HTC
| HTC | |
|---|---|
| Information | |
| Type | Public company |
| Industry | Virtual reality, Consumer electronics |
| Founded | May 15, 1997 |
| Founder | Cher Wang, H. T. Cho, Peter Chou |
| Headquarters | Xindian District, New Taipei City, Taiwan |
| Notable Personnel | Cher Wang (Chairwoman and CEO) |
| Products | HTC Vive headsets, Viveport, Viverse |
| Website | https://www.htc.com |
HTC Corporation (originally High Tech Computer Corporation) is a Taiwanese consumer electronics company founded in 1997 and headquartered in the Xindian District of New Taipei City.

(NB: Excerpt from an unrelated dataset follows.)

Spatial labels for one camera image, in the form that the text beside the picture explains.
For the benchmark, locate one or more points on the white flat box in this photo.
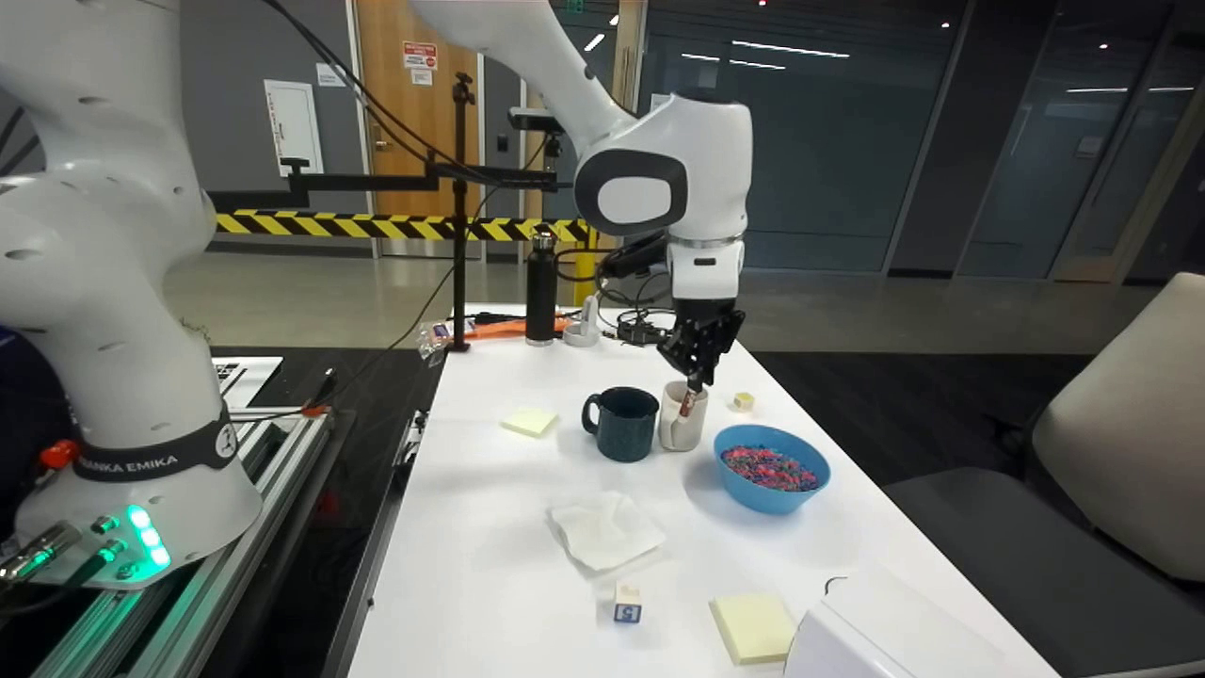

It built one of the first consumer virtual reality systems, the HTC Vive, which it developed with Valve and launched in 2016, and it has since reorganized much of its business around VR and broader XR products under the Vive brand.[1][2]
HTC was founded on May 15, 1997 by Cher Wang, H. T. Cho, and Peter Chou. It began as an original design manufacturer building handheld computers and, later, smartphones for other brands and mobile carriers, before selling devices under its own name from 2006.[1][3] The company shipped the first commercial Android phone, the HTC Dream, in 2008 and was briefly the largest smartphone vendor in the United States in 2011.[1] As its phone sales declined, HTC moved into VR, and in 2017 and again in 2025 it transferred large parts of its engineering staff to Google in two separate deals.[4][5]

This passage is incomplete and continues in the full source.